- [Assigned task]
Please show every line in the entries below that includes the word "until".

- [Data for review]
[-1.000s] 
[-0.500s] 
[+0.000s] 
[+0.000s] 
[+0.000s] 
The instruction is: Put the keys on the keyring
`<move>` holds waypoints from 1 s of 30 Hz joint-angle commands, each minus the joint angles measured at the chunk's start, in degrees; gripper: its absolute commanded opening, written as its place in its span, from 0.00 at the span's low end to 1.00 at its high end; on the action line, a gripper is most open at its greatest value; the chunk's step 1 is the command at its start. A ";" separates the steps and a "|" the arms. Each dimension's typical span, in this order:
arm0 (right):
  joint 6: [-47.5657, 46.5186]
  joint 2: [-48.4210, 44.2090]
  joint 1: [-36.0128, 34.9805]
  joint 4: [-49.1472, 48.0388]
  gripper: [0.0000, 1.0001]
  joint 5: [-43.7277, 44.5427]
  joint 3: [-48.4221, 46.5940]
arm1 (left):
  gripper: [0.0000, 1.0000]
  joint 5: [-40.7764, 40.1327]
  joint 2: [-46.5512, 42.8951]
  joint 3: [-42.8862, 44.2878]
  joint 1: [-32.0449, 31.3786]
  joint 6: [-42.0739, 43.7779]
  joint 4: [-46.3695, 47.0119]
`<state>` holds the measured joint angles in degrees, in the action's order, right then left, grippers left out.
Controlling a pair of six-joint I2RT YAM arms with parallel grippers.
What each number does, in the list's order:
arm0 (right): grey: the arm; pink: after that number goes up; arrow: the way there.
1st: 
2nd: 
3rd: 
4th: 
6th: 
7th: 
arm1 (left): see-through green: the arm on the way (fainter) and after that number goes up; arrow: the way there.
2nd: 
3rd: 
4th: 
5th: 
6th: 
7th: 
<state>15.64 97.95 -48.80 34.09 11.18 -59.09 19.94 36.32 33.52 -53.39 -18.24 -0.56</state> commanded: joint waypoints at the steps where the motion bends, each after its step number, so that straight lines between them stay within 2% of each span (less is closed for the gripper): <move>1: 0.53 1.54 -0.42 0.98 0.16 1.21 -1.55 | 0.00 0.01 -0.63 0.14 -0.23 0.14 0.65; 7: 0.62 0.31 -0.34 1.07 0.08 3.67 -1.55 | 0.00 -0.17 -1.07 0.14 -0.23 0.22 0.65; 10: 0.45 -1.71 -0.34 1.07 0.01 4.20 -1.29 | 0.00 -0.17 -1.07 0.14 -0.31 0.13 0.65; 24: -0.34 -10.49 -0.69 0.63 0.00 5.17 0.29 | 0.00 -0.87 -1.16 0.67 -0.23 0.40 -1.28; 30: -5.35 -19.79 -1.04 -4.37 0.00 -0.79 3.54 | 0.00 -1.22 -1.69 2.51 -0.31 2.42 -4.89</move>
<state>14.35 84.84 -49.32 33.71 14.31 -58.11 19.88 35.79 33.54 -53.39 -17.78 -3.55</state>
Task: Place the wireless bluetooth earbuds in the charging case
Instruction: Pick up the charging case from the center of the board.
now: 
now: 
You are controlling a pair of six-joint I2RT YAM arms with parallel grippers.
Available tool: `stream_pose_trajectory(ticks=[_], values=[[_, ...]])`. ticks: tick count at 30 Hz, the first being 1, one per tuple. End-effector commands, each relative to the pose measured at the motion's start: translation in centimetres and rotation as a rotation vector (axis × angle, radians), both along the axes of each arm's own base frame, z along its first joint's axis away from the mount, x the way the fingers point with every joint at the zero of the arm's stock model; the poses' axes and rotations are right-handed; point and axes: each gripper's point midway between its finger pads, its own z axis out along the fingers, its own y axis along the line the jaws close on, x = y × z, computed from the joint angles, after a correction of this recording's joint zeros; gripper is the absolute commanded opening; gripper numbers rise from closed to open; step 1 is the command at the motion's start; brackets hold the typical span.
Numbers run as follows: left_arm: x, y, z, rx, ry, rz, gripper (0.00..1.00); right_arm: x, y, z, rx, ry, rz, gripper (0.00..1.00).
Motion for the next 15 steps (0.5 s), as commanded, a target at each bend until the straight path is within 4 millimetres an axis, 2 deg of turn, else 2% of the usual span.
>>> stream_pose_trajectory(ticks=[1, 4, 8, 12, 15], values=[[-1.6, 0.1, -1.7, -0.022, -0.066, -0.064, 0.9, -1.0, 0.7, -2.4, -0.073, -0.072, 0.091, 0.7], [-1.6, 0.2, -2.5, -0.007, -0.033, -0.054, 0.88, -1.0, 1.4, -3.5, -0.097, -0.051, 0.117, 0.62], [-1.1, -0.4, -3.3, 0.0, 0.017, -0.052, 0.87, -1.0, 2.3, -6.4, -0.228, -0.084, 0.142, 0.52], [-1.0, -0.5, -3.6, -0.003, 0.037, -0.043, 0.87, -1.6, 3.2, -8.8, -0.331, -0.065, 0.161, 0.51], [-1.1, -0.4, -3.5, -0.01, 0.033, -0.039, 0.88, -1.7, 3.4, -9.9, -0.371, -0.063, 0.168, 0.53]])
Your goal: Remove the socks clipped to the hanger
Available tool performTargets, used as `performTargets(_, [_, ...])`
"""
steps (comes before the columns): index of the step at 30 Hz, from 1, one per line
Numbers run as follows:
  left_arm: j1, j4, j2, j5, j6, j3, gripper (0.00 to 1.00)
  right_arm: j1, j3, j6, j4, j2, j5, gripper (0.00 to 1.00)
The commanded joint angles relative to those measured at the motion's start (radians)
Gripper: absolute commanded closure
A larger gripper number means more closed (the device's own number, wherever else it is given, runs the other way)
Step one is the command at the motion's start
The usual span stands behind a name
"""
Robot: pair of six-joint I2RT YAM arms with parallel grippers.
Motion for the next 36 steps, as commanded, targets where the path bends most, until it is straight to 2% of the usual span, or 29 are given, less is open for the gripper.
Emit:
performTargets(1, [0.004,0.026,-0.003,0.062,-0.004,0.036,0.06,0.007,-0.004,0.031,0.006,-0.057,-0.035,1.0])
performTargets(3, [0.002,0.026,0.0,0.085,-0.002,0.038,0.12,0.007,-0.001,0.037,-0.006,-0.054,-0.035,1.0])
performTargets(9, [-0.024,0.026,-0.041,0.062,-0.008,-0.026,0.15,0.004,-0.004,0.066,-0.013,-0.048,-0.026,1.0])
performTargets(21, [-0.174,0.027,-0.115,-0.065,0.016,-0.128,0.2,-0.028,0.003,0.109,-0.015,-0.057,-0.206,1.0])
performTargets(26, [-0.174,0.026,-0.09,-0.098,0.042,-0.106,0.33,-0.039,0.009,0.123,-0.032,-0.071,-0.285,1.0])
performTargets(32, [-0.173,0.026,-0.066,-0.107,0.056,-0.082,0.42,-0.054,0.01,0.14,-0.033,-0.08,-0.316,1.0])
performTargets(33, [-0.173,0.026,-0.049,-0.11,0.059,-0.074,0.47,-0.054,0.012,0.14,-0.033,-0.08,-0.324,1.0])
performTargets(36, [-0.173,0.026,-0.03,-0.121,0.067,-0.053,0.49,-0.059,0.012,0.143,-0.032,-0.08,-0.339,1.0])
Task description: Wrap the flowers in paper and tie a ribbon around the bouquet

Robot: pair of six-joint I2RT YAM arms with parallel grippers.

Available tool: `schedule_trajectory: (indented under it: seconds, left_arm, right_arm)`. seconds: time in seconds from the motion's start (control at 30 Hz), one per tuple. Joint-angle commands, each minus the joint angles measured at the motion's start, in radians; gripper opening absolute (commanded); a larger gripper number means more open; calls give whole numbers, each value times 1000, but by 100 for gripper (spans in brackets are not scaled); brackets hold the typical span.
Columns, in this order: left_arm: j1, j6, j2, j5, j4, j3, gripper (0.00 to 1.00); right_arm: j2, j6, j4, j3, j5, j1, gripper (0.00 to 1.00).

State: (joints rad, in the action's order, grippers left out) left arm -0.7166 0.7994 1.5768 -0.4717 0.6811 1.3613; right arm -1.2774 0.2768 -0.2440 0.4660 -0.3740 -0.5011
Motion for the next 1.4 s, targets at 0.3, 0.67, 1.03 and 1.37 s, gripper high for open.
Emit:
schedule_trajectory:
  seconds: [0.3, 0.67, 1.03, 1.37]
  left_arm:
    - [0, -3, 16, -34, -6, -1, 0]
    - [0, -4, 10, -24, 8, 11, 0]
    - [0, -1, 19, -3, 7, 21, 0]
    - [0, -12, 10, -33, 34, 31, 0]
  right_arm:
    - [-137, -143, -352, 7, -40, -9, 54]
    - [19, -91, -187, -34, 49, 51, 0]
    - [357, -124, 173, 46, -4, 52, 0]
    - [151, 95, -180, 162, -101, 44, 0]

- [Problem solution]
Motion for the next 15 steps (0.5 s), as commanded, a target at each bend until the straight path is within 4 millimetres an axis, 2 deg of turn, else 2% of the usual span.
Motion for the next 36 steps, as commanded, targets where the path bends most, until it is straight to 2% of the usual span, or 29 are given, less is open for the gripper.

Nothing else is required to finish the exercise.